A escolha de uma enfermeira para tomar a primeira dose da vacina contra covid-19 no Brasil tem a aparência de reconhecimento do valor do trabalho da enfermagem. No entanto, esse ato simbólico não se efetiva em melhorias nas condições de trabalho, avanços na implementação de direitos sociais e na urgente discussão sobre políticas de valorização salarial para a enfermagem, o que concretamente efetivaria o reconhecimento do valor desse trabalho.

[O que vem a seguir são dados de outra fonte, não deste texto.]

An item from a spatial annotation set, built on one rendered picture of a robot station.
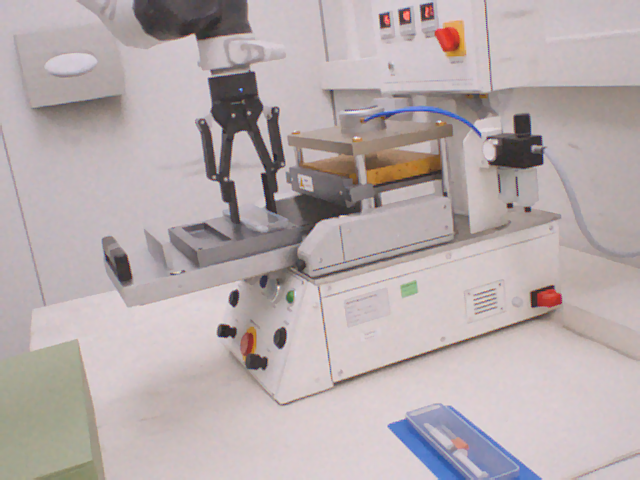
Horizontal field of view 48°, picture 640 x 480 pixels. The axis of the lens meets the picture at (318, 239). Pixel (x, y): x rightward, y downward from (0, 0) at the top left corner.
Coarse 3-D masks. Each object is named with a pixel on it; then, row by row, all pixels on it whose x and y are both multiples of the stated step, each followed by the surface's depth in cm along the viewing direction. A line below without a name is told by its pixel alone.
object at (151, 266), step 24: (144, 264) 110; (168, 264) 104; (192, 264) 106; (216, 264) 104; (240, 264) 105; (264, 264) 107; (288, 264) 108; (120, 288) 102; (144, 288) 100; (168, 288) 101; (192, 288) 103
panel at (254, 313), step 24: (240, 288) 129; (264, 288) 118; (288, 288) 111; (240, 312) 127; (264, 312) 117; (288, 312) 109; (240, 336) 125; (264, 336) 115; (288, 336) 107; (240, 360) 122; (264, 384) 111
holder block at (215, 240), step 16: (192, 224) 121; (208, 224) 120; (224, 224) 118; (240, 224) 116; (176, 240) 116; (192, 240) 110; (208, 240) 115; (224, 240) 112; (240, 240) 106; (256, 240) 107; (272, 240) 108; (288, 240) 109; (192, 256) 107; (208, 256) 104; (224, 256) 105; (240, 256) 106
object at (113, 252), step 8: (104, 240) 112; (112, 240) 111; (104, 248) 112; (112, 248) 106; (120, 248) 105; (112, 256) 103; (120, 256) 101; (120, 264) 102; (128, 264) 102; (120, 272) 102; (128, 272) 102; (120, 280) 102
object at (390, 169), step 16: (320, 160) 129; (336, 160) 126; (352, 160) 124; (368, 160) 121; (384, 160) 119; (400, 160) 117; (416, 160) 115; (432, 160) 116; (352, 176) 111; (368, 176) 112; (384, 176) 113; (400, 176) 114; (416, 176) 116; (432, 176) 117
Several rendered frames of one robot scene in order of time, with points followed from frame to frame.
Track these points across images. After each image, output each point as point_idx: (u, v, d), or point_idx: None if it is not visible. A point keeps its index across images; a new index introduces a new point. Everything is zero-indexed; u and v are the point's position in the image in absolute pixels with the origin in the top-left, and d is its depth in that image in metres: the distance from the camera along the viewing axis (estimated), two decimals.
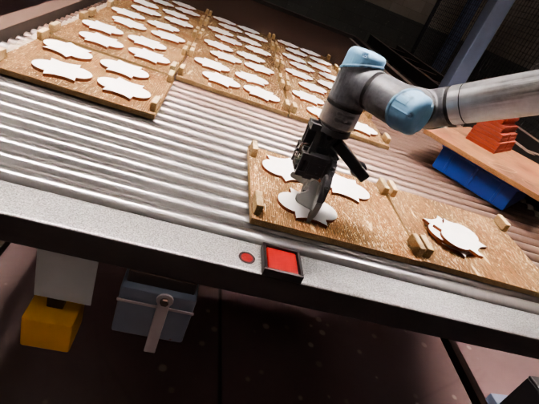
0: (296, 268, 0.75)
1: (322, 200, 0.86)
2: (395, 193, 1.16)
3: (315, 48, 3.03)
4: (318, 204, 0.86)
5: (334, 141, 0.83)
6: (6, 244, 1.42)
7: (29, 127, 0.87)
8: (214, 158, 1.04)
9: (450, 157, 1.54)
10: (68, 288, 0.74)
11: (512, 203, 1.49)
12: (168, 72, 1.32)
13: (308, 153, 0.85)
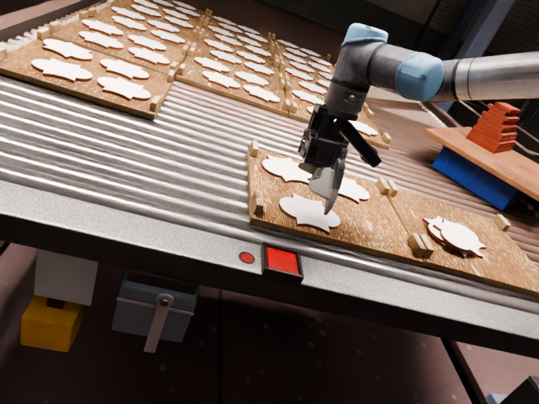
0: (296, 268, 0.75)
1: (338, 186, 0.80)
2: (395, 193, 1.16)
3: (315, 48, 3.03)
4: (334, 191, 0.80)
5: (342, 124, 0.80)
6: (6, 244, 1.42)
7: (29, 127, 0.87)
8: (214, 158, 1.04)
9: (450, 157, 1.54)
10: (68, 288, 0.74)
11: (512, 203, 1.49)
12: (168, 72, 1.32)
13: (316, 139, 0.81)
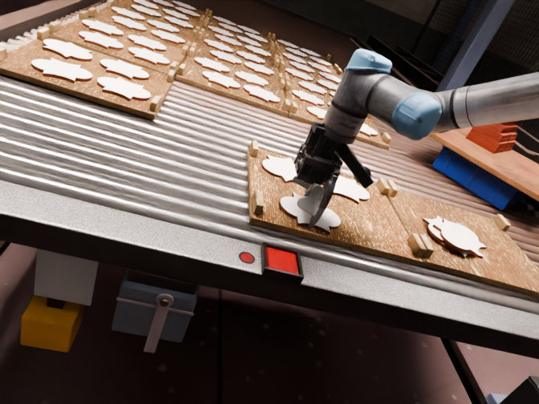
0: (296, 268, 0.75)
1: (324, 206, 0.84)
2: (395, 193, 1.16)
3: (315, 48, 3.03)
4: (321, 210, 0.84)
5: (338, 145, 0.82)
6: (6, 244, 1.42)
7: (29, 127, 0.87)
8: (214, 158, 1.04)
9: (450, 157, 1.54)
10: (68, 288, 0.74)
11: (512, 203, 1.49)
12: (168, 72, 1.32)
13: (311, 157, 0.83)
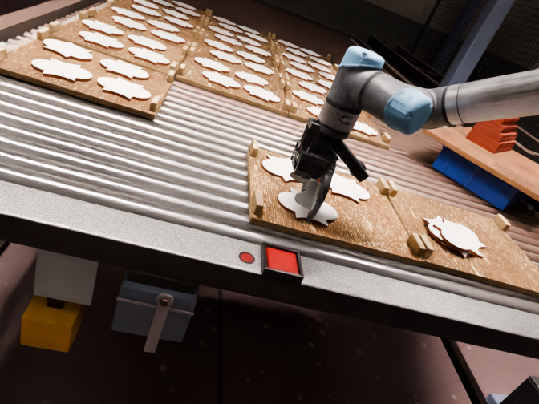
0: (296, 268, 0.75)
1: (321, 200, 0.86)
2: (395, 193, 1.16)
3: (315, 48, 3.03)
4: (318, 204, 0.86)
5: (333, 141, 0.83)
6: (6, 244, 1.42)
7: (29, 127, 0.87)
8: (214, 158, 1.04)
9: (450, 157, 1.54)
10: (68, 288, 0.74)
11: (512, 203, 1.49)
12: (168, 72, 1.32)
13: (307, 153, 0.85)
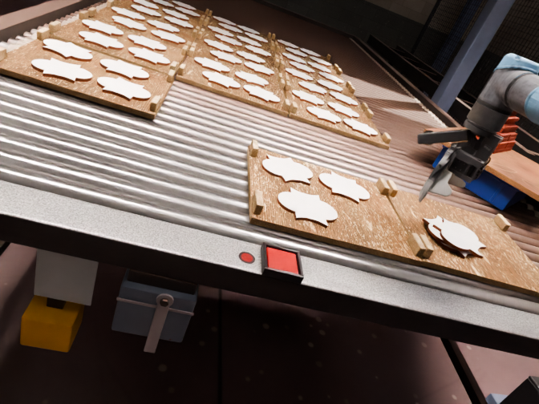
0: (296, 268, 0.75)
1: None
2: (395, 193, 1.16)
3: (315, 48, 3.03)
4: None
5: (474, 135, 0.94)
6: (6, 244, 1.42)
7: (29, 127, 0.87)
8: (214, 158, 1.04)
9: None
10: (68, 288, 0.74)
11: (512, 203, 1.49)
12: (168, 72, 1.32)
13: None
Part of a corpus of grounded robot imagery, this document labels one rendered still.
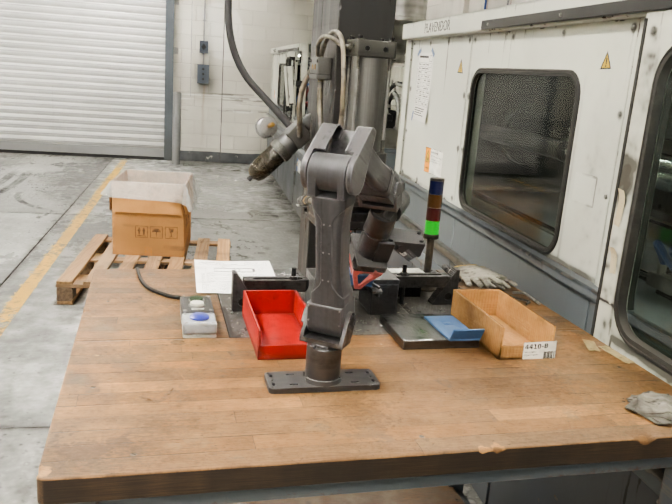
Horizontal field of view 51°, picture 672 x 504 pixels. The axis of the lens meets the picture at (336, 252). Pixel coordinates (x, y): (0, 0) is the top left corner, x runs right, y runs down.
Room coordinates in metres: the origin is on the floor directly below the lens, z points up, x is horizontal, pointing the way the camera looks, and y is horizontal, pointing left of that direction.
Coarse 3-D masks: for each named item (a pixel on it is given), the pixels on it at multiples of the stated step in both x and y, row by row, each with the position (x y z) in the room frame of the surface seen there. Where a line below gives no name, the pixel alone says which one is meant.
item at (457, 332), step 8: (432, 320) 1.48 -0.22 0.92; (440, 320) 1.48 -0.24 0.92; (448, 320) 1.49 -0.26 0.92; (456, 320) 1.49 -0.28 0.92; (440, 328) 1.43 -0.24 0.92; (448, 328) 1.44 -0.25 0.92; (456, 328) 1.44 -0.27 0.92; (464, 328) 1.44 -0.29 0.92; (448, 336) 1.39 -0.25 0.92; (456, 336) 1.37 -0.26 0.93; (464, 336) 1.37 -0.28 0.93; (472, 336) 1.38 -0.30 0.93; (480, 336) 1.39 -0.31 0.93
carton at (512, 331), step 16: (464, 304) 1.51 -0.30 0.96; (480, 304) 1.59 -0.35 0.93; (496, 304) 1.60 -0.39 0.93; (512, 304) 1.54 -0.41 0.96; (464, 320) 1.50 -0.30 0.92; (480, 320) 1.43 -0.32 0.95; (496, 320) 1.57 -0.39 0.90; (512, 320) 1.53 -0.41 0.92; (528, 320) 1.46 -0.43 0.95; (544, 320) 1.40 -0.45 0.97; (496, 336) 1.36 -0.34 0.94; (512, 336) 1.47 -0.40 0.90; (528, 336) 1.45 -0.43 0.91; (544, 336) 1.39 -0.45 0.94; (496, 352) 1.35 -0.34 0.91; (512, 352) 1.34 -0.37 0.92; (528, 352) 1.35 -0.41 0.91; (544, 352) 1.36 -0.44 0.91
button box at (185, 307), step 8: (152, 288) 1.60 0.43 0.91; (168, 296) 1.57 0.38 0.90; (176, 296) 1.56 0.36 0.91; (184, 296) 1.50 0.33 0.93; (208, 296) 1.51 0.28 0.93; (184, 304) 1.45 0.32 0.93; (208, 304) 1.46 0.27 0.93; (184, 312) 1.40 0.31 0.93; (192, 312) 1.41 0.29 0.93; (208, 312) 1.41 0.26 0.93
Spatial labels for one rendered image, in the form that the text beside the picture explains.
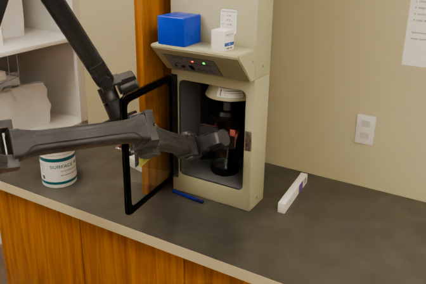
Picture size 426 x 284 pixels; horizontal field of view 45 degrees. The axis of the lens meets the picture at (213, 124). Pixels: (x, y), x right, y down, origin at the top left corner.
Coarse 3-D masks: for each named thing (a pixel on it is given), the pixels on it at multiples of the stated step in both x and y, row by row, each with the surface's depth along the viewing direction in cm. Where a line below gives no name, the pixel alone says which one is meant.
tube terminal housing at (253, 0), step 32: (192, 0) 165; (224, 0) 159; (256, 0) 154; (256, 32) 157; (256, 64) 161; (256, 96) 166; (256, 128) 170; (256, 160) 176; (192, 192) 190; (224, 192) 182; (256, 192) 181
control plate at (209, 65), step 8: (168, 56) 166; (176, 56) 164; (176, 64) 169; (184, 64) 167; (192, 64) 165; (200, 64) 162; (208, 64) 160; (200, 72) 168; (208, 72) 166; (216, 72) 163
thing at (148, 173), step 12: (144, 96) 162; (156, 96) 169; (168, 96) 176; (120, 108) 152; (132, 108) 157; (144, 108) 163; (156, 108) 170; (168, 108) 178; (156, 120) 171; (168, 120) 179; (132, 156) 161; (168, 156) 184; (132, 168) 163; (144, 168) 169; (156, 168) 177; (168, 168) 185; (132, 180) 164; (144, 180) 170; (156, 180) 178; (132, 192) 165; (144, 192) 172; (132, 204) 166
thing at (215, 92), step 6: (210, 90) 176; (216, 90) 174; (222, 90) 173; (228, 90) 172; (234, 90) 172; (240, 90) 173; (210, 96) 175; (216, 96) 173; (222, 96) 172; (228, 96) 172; (234, 96) 172; (240, 96) 172
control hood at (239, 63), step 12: (156, 48) 164; (168, 48) 162; (180, 48) 160; (192, 48) 158; (204, 48) 159; (240, 48) 159; (216, 60) 156; (228, 60) 153; (240, 60) 151; (252, 60) 158; (228, 72) 160; (240, 72) 157; (252, 72) 160
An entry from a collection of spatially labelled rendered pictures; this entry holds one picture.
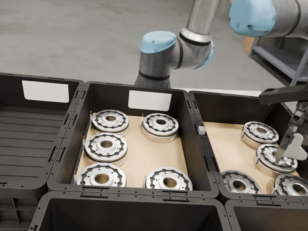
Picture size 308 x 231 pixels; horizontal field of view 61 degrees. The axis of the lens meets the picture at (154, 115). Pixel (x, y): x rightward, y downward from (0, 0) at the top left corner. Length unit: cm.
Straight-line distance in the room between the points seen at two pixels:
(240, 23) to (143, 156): 38
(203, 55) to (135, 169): 51
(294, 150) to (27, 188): 54
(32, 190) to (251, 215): 38
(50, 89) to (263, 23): 57
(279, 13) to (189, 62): 48
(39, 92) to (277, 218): 67
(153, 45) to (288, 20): 45
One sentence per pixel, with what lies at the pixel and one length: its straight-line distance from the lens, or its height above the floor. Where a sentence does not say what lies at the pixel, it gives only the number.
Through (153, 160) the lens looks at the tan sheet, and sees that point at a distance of 66.
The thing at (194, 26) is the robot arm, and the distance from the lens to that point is 93.
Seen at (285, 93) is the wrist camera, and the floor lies 105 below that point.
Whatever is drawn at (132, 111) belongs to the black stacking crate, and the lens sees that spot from 81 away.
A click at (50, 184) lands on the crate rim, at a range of 48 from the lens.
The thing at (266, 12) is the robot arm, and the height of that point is 121.
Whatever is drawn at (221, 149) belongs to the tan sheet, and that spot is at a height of 83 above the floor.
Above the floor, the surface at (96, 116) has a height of 86.
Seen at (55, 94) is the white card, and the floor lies 88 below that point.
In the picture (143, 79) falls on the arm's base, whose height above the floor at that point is 88.
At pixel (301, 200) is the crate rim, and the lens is 57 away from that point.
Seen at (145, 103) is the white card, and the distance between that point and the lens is 79.
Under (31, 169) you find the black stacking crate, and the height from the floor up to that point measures 83.
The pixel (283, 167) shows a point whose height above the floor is 86.
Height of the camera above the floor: 128
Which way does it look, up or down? 33 degrees down
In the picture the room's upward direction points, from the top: 9 degrees clockwise
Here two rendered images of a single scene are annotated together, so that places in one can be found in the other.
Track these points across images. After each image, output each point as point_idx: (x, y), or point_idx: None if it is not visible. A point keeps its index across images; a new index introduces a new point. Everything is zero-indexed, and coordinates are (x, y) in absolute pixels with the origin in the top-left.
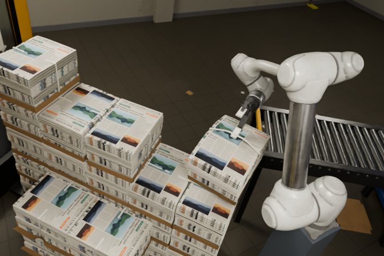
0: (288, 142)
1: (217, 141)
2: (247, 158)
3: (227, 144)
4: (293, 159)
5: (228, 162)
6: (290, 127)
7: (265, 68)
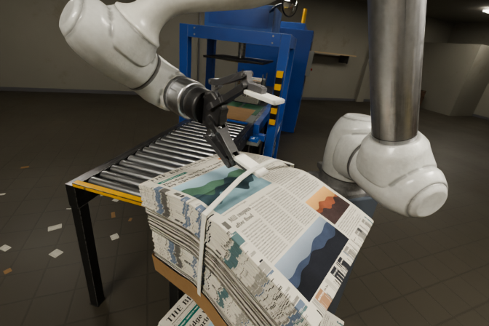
0: (412, 55)
1: (259, 213)
2: (305, 180)
3: (269, 196)
4: (420, 81)
5: (322, 215)
6: (417, 18)
7: None
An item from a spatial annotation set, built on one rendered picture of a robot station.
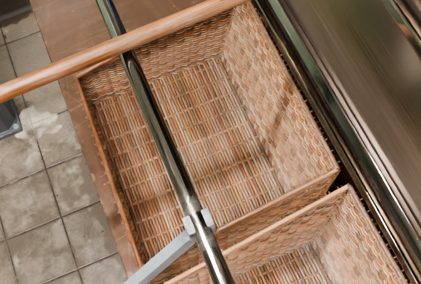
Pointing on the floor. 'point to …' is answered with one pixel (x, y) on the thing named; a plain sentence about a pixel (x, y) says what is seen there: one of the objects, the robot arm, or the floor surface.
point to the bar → (200, 229)
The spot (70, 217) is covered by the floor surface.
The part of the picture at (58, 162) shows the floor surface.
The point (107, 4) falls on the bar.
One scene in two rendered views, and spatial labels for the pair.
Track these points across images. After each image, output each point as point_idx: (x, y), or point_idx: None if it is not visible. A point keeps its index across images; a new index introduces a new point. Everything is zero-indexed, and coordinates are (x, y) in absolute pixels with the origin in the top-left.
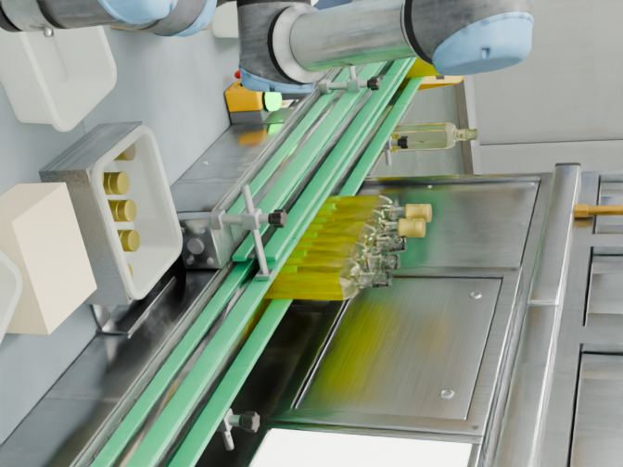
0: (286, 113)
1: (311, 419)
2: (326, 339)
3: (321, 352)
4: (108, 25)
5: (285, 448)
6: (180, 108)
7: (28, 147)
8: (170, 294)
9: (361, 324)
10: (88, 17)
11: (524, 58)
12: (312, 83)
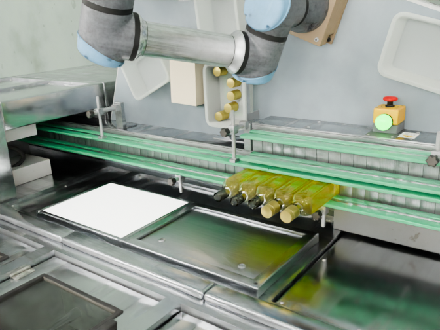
0: (382, 135)
1: (182, 209)
2: (243, 219)
3: (234, 218)
4: None
5: (171, 203)
6: (327, 88)
7: None
8: (236, 143)
9: (248, 230)
10: None
11: (88, 59)
12: (239, 77)
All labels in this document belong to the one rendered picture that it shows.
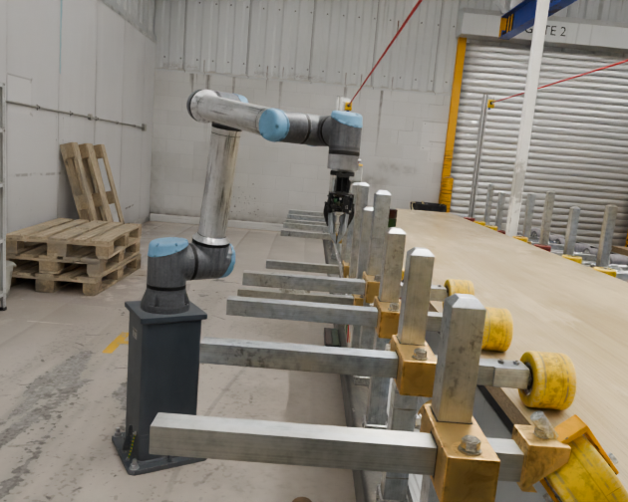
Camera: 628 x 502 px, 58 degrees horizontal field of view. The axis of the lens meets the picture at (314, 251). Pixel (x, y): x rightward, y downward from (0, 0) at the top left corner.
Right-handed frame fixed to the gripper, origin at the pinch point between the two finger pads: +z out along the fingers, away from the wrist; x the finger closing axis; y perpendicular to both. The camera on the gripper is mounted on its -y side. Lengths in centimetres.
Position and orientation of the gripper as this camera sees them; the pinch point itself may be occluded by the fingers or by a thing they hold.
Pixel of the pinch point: (336, 238)
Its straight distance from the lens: 170.4
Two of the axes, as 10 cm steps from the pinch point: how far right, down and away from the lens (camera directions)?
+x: 10.0, 0.8, 0.2
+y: 0.0, 1.5, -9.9
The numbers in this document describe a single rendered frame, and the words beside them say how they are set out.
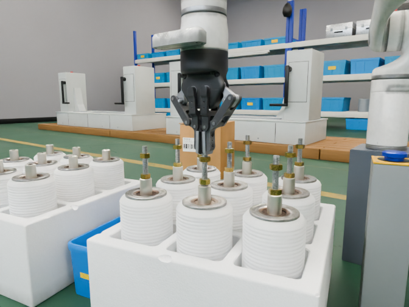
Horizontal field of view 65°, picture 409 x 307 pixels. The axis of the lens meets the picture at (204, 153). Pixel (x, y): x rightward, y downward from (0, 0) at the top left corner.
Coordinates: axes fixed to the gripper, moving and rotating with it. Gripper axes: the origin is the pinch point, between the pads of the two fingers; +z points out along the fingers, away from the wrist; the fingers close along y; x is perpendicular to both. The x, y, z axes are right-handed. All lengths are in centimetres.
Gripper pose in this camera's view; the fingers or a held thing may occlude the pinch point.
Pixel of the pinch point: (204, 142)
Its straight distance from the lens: 52.0
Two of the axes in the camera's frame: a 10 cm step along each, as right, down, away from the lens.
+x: -6.0, 1.3, -7.9
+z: 0.0, 9.9, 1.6
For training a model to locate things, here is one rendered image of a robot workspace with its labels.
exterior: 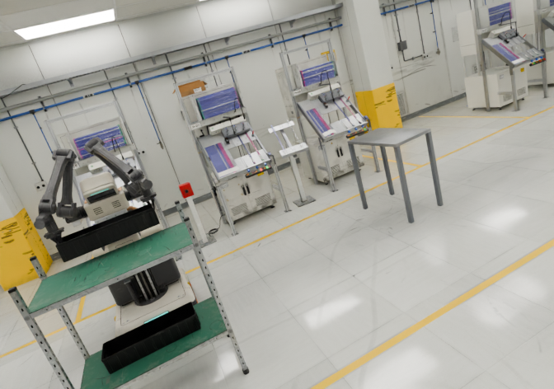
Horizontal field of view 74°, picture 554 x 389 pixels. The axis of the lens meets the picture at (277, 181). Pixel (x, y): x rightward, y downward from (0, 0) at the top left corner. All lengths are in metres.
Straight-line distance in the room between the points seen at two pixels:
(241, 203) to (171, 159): 1.83
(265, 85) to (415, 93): 3.27
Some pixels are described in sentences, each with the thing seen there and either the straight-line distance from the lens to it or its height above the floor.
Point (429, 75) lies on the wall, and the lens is 8.49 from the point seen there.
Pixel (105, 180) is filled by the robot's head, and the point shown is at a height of 1.34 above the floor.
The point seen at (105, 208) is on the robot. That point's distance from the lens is 2.82.
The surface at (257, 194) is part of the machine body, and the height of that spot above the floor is 0.27.
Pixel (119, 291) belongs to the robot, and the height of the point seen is 0.43.
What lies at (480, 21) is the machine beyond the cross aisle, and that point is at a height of 1.51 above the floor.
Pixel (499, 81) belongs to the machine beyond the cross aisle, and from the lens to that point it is 7.32.
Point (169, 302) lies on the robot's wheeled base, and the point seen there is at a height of 0.28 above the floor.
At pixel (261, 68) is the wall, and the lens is 6.51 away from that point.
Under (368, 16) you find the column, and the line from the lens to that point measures 7.02.
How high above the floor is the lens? 1.71
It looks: 16 degrees down
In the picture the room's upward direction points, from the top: 17 degrees counter-clockwise
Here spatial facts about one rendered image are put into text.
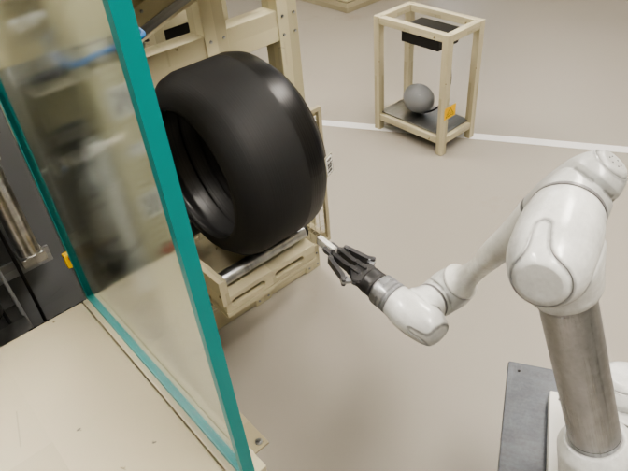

A recorrente associação de trabalhadores de saúde com heróis, durante a pandemia, é outra manifestação de reconhecimento simbólico. Esse recurso ideológico serve para intensificar a responsabilização dos próprios trabalhadores por suas condições de trabalho, acarretando a interiorização da pressão e ampliando os desgastes aos quais já estão submetidos3.
Notas
1 As autoras são integrantes do Coletivo pelo Fortalecimento da Enfermagem e do SUS
2 Adotamos o gênero feminino neste texto uma vez que a enfermagem é majoritariamente constituída por mulheres.